━━ Information supplied

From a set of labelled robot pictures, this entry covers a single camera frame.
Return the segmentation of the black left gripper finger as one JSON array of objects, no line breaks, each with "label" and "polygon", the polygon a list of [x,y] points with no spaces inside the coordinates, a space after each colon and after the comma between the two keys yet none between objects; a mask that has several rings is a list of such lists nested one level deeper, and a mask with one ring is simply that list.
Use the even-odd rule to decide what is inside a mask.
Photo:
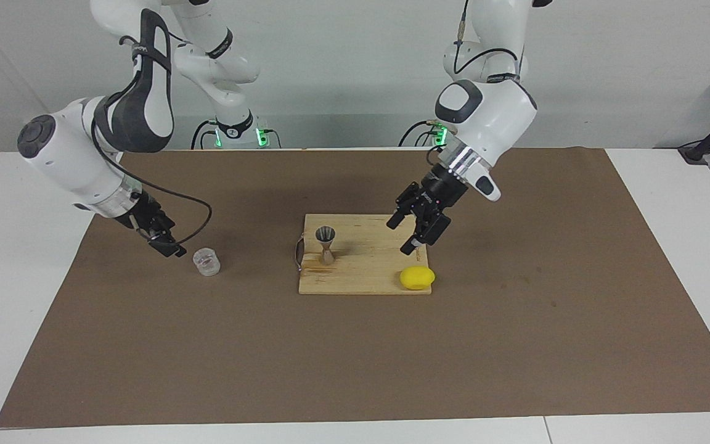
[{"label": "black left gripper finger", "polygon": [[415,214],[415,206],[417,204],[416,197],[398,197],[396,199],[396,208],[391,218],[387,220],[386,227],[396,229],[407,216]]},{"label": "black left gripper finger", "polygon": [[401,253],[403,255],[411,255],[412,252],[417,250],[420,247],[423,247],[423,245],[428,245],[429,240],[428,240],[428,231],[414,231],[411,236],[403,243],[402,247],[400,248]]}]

━━━━

■ What you should do
What is needed is an exact copy of every entry, minus the images.

■ Task response
From a set of labelled robot pictures, this entry covers a single camera frame.
Return the segmentation of the black left gripper finger as one JSON array of objects, no line breaks, each with "label" and "polygon", the polygon a list of [x,y] points with no spaces inside the coordinates, a space after each colon and after the comma between the two keys yet none between objects; a mask that has several rings is a list of such lists nested one level deeper, and a mask with one ring is simply that list.
Use the even-odd rule to decide what is inside a mask.
Photo:
[{"label": "black left gripper finger", "polygon": [[415,214],[415,206],[417,204],[416,197],[398,197],[396,199],[396,208],[391,218],[387,220],[386,227],[396,229],[407,216]]},{"label": "black left gripper finger", "polygon": [[401,253],[403,255],[411,255],[412,252],[417,250],[420,247],[423,247],[423,245],[428,245],[429,240],[428,240],[428,231],[414,231],[411,236],[403,243],[402,247],[400,248]]}]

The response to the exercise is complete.